## Assigned task
Give back the line below containing "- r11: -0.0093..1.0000" and every later line, exactly.

## Entries taken from a collection
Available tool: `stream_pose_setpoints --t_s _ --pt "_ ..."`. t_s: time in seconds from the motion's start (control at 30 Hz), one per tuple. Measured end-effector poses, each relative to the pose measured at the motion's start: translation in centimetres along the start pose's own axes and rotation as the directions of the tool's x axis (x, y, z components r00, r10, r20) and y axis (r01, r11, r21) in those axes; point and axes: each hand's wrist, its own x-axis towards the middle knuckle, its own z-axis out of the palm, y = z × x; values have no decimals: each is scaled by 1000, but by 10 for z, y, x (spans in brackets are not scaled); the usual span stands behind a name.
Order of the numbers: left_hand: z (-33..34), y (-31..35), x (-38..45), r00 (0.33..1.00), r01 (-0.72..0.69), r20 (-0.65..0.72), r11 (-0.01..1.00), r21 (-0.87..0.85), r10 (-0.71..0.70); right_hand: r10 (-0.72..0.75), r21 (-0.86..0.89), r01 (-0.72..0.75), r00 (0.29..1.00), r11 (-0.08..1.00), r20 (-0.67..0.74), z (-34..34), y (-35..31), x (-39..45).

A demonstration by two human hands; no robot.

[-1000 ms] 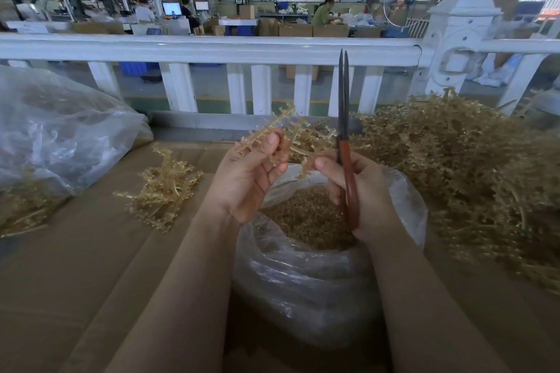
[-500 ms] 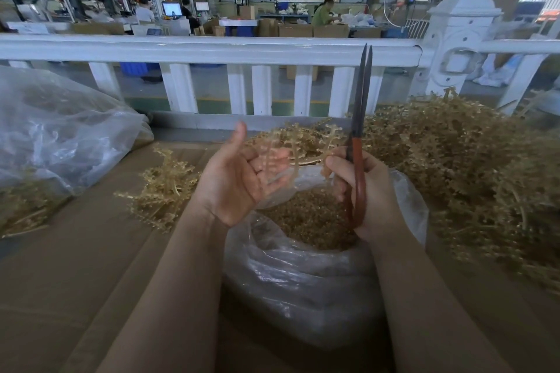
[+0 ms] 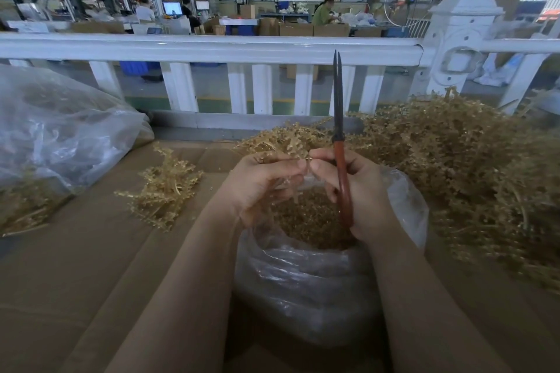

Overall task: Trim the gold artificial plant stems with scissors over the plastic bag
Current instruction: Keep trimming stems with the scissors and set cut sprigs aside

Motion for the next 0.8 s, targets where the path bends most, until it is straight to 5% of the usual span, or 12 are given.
stream_pose_setpoints --t_s 0.43,0.8 --pt "6 -4 2 984 -153 -88 988 36 156 44 -67 -49 996 997 -74 0 8 4" --pt "-7 -2 2 946 -218 -261 974 -68 194 -28 -437 -18 995 899 -99 -2 12 4"
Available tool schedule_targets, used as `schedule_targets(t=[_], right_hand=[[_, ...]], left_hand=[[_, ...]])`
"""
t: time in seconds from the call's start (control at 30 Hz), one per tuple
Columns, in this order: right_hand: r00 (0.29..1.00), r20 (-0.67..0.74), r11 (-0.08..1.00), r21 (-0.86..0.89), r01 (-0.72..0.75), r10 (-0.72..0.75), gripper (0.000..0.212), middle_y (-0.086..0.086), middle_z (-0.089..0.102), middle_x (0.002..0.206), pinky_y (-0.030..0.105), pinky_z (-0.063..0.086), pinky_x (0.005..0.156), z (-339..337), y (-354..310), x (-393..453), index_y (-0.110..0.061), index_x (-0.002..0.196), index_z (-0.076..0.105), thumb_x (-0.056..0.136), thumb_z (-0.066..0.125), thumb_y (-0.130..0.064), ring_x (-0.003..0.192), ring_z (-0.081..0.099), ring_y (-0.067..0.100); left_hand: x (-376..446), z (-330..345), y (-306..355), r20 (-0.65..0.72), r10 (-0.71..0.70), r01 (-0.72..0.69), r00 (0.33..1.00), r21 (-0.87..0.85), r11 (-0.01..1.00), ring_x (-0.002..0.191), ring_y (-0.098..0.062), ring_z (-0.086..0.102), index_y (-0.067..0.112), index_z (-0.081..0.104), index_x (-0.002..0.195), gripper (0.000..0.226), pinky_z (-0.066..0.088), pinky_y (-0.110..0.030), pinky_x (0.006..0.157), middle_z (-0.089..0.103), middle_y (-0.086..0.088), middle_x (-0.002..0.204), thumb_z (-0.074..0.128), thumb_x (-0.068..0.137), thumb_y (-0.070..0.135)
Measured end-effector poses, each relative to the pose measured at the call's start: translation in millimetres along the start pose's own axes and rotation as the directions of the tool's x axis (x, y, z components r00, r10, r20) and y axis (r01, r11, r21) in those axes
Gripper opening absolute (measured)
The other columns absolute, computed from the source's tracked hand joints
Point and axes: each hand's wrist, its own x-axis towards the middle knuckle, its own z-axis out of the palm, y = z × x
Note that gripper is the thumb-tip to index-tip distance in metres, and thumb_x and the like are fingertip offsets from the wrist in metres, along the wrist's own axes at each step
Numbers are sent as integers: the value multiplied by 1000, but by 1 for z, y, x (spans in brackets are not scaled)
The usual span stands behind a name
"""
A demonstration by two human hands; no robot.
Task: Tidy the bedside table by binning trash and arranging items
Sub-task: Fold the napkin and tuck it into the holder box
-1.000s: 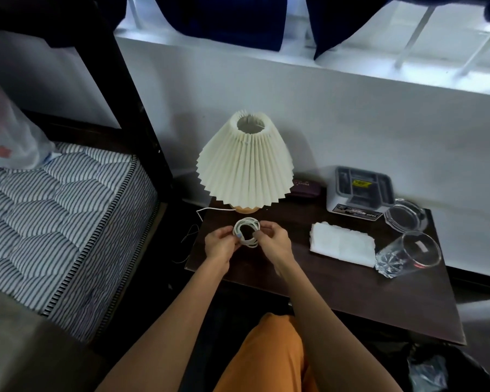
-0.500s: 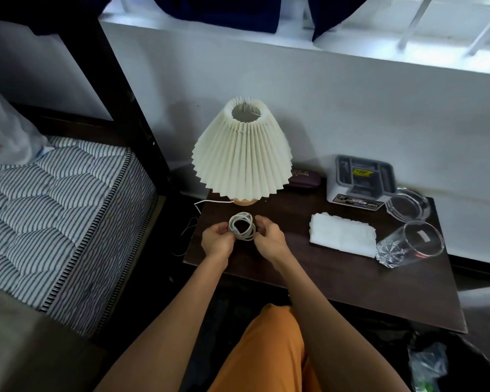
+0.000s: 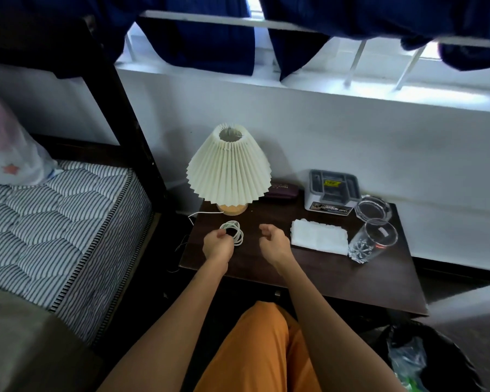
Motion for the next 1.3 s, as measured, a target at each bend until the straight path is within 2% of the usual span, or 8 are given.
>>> schedule_targets(t=[0.1, 0.23, 0.37, 0.5, 0.7, 0.93, 1.0, 1.3], right_hand=[[997, -72, 1000, 9, 15, -14, 46, 13, 52, 137, 30, 42, 103, -18, -4, -18, -8, 135, 47, 90, 41, 0, 126, 49, 23], [985, -169, 999, 17, 44, -41, 45, 14, 53, 135, 30, 44, 99, -41, -3, -43, -8, 133, 49, 89, 42, 0, 122, 52, 25], [966, -256, 999, 8, 46, -42, 41, 14, 55, 133, 36, 41, 105, -63, 2, -65, -8, 130, 50, 90, 44, -4, 123, 51, 26], [942, -335, 997, 71, 37, -11, 39, 11, 54, 134, 29, 41, 93, -77, 15, -81, -10, 128, 52, 90, 47, -8, 120, 52, 25], [913, -407, 996, 89, 7, 30, 38, 11, 56, 133, 32, 38, 99, -90, 35, -94, -10, 127, 53, 89, 49, -11, 123, 51, 25], [918, -371, 988, 117, -104, 141, 43, 15, 58, 129, 29, 39, 97, -96, 61, -83, -12, 129, 53, 86, 50, -12, 120, 53, 28], [922, -344, 981, 135, -137, 176, 45, 15, 56, 132, 29, 39, 99, -96, 68, -78, -13, 131, 52, 86, 50, -12, 122, 52, 28], [976, -177, 983, -107, -150, 130, 57, 14, 44, 145, 31, 34, 108, -93, 95, -42, -7, 143, 35, 88, 46, -5, 133, 43, 29]], left_hand=[[-25, 4, 6, 51, 37, -36, 998, -12, 999, 106, -32, 62, 9, 62, 118, 36, 52, -42, 95, 64, -16, 119, 55, 83, 4], [-57, 12, 12, 120, 105, -105, 987, -5, 994, 106, -34, 63, 8, 61, 118, 36, 53, -42, 92, 63, -20, 119, 52, 84, 6], [-90, 19, 17, 209, 176, -184, 962, 20, 983, 83, -25, 59, 7, 50, 128, 43, 50, -38, 78, 63, -23, 118, 52, 85, 10], [-113, 25, 17, 259, 221, -254, 940, 101, 962, 109, -29, 60, 7, 42, 135, 50, 47, -38, 97, 63, -14, 121, 53, 87, 18], [-133, 36, 7, 302, 236, -313, 924, 237, 920, 121, -25, 51, 10, 41, 136, 50, 38, -27, 88, 52, -9, 134, 53, 90, 25], [-130, 48, -15, 363, 163, -285, 918, 314, 905, 114, -27, 55, 12, 48, 131, 45, 44, -28, 80, 55, -11, 131, 52, 90, 28], [-127, 52, -21, 370, 146, -277, 918, 330, 902, 110, -28, 58, 12, 50, 128, 42, 49, -31, 85, 58, -12, 126, 53, 89, 29], [-101, 85, -36, 333, 44, -185, 942, 407, 895, 111, -28, 58, 11, 51, 126, 44, 49, -32, 91, 59, -13, 125, 57, 87, 30]])
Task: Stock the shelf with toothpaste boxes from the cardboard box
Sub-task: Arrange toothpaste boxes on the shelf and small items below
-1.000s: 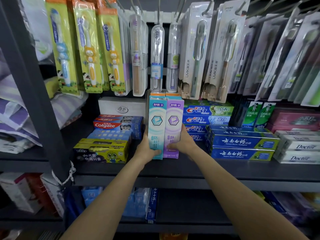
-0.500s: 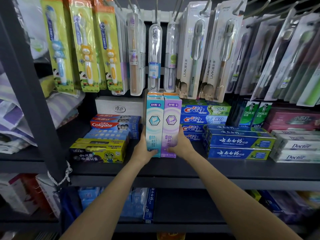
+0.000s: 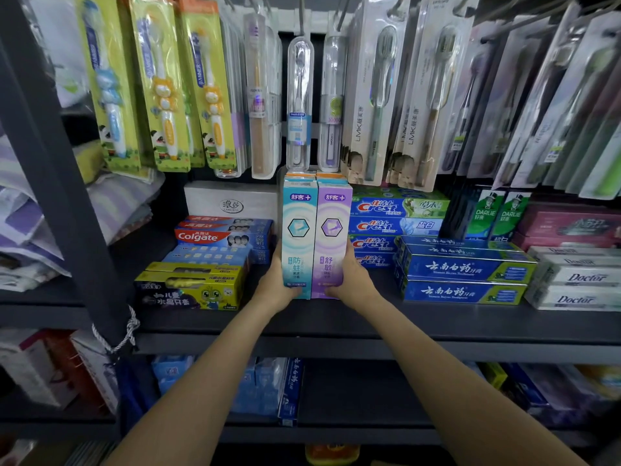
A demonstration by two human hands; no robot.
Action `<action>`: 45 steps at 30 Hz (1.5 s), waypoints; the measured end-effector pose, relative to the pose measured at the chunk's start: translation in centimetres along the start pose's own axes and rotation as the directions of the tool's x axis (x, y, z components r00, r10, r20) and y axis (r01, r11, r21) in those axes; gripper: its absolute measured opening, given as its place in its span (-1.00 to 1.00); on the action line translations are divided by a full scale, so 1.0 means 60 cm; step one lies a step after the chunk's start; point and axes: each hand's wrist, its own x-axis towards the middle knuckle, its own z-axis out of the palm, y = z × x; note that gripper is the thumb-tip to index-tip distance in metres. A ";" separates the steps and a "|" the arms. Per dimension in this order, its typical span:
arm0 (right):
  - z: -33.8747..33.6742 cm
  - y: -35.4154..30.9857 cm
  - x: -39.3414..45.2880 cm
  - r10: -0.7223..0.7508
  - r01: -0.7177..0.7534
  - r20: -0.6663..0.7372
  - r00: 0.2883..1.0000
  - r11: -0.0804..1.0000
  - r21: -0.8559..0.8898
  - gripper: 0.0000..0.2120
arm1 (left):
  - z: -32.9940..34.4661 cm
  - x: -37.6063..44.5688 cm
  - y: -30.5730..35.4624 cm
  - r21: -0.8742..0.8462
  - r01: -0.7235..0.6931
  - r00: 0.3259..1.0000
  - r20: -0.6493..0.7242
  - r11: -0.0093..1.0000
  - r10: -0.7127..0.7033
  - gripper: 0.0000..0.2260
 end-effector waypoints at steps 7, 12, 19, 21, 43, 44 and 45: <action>-0.006 -0.009 -0.003 0.014 -0.014 0.010 1.000 1.000 0.008 -0.04 | -0.017 -0.010 0.016 0.005 -0.007 0.999 -0.054 1.000 0.007 -0.14; -0.008 -0.010 -0.001 0.030 -0.029 -0.045 0.999 0.999 0.029 -0.04 | -0.023 -0.027 0.031 -0.010 -0.062 0.989 -0.134 0.998 0.060 -0.25; -0.019 -0.017 -0.034 0.084 -0.081 -0.120 0.989 0.996 0.034 -0.04 | -0.017 -0.072 0.055 0.180 -0.125 0.881 -0.433 0.976 0.192 -0.51; -0.024 -0.013 -0.052 0.087 -0.083 -0.165 0.982 0.996 0.029 -0.08 | -0.009 -0.096 0.067 0.240 -0.236 0.837 -0.443 0.942 0.322 -0.60; -0.346 0.157 -0.013 -0.078 0.196 0.242 0.967 0.835 -0.514 -0.18 | 0.244 0.007 0.177 -0.011 0.077 0.971 0.228 0.997 -0.072 -0.18; -0.341 0.152 -0.001 -0.073 0.212 0.275 0.959 0.829 -0.518 -0.17 | 0.243 0.011 0.175 -0.020 0.090 0.969 0.233 0.996 -0.083 -0.18; -0.337 0.147 0.012 -0.066 0.221 0.299 0.952 0.824 -0.522 -0.15 | 0.244 0.014 0.172 -0.029 0.102 0.966 0.242 0.994 -0.093 -0.18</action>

## Answer
  - r11: -0.0093..1.0000
  - r10: -0.7127..0.7033
  - gripper: 0.0000..0.2260
 end-effector waypoints at steps 7, 12, 19, 21, 43, 44 and 45: <action>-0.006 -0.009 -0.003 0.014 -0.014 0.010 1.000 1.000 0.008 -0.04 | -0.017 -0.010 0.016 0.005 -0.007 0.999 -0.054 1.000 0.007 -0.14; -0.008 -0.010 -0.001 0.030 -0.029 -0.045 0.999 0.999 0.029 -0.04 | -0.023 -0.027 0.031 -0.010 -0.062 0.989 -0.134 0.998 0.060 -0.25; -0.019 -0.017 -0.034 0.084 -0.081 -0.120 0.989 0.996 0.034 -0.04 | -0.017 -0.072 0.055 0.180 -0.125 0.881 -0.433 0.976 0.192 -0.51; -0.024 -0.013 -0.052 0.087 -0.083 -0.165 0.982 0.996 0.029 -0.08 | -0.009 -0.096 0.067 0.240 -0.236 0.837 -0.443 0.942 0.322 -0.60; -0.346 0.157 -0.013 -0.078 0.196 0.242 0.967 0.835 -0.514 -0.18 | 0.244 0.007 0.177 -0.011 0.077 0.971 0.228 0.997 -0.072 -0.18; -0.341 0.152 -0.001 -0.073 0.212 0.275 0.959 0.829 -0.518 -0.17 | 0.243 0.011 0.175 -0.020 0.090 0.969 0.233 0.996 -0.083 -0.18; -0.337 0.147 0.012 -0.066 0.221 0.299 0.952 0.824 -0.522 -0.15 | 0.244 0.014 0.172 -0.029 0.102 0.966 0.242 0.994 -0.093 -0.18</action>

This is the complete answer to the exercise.